Суровость слетала шелухой. Гейша, она же княжна и одалиска, сидела напротив, смотрела ласково, сопротивляться не было желания. Зернов бросил взгляд на ее ноги, мысленно простонал и сделал последнюю попытку отбрыкаться.
— Уточните!
— Уточняю! Мужчину убили вчера ночью. Звали его Егором Михайловичем. Жил в Миролюбове. По слухам, его задушили.
— А, Милехин… Ну да, было дело. Честно говоря, не понимаю, почему оно вас заинтересовало? Бытовуха, ничего увлекательного.
— Можно подробнее?
— Вообще-то идет следствие, — насупился Зернов, но вовремя вспомнил, что журналистке просили оказать содействие, и махнул на все рукой. Тем более что дело было пустячным и насквозь очевидным. — Собственно, рассказывать особо нечего. Милехина задушили во сне подушкой.

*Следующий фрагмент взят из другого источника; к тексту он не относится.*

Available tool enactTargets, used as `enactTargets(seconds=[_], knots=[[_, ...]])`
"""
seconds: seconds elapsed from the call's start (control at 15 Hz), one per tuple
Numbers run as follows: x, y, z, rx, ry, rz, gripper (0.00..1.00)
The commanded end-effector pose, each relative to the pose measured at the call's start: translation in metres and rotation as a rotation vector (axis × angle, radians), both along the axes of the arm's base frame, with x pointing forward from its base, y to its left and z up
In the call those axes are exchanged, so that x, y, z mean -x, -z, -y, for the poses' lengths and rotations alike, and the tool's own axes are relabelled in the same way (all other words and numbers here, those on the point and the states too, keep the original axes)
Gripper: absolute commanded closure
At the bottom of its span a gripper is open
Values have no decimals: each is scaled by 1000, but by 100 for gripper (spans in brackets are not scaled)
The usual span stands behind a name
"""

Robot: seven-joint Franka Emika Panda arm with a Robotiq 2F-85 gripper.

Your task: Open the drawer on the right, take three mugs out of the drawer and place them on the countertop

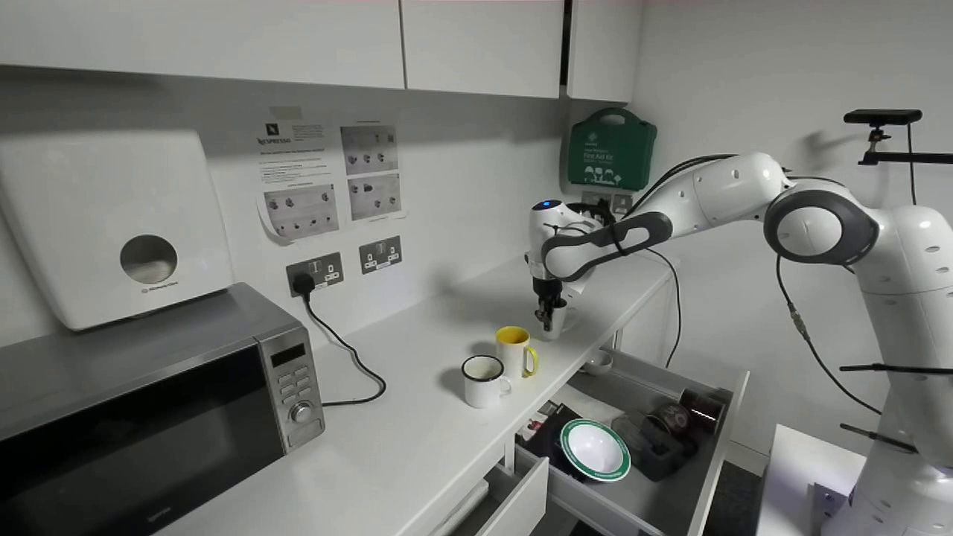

Сопротивления он не оказал, все-таки инвалид. В дом неизвестные проникли через окно веранды, выставив стекло. Очевидно, искали самогон.
— Соседка эту версию уже озвучила, — нетерпеливо прервала Юля. — А что со следами? Сколько было грабителей? И пропало ли что-нибудь из дома?
— Милехин был вдовцом, жил один. Да и ценностей у него больших не имелось, разве что скопил немного, вероятно, на смерть. Нашли мы его заначку. Грабители до нее не добрались. Их, судя по всему, было двое. Забрали, вероятно, самогон, который он гнал накануне, по свидетельству соседей. А насчет того, пропало ли что-то еще, неизвестно. Нелюдимый он был старикан. Гостей к себе не приглашал. Вы в курсе, что он судимый?
— Да! Убийство как-то связано с его судимостью?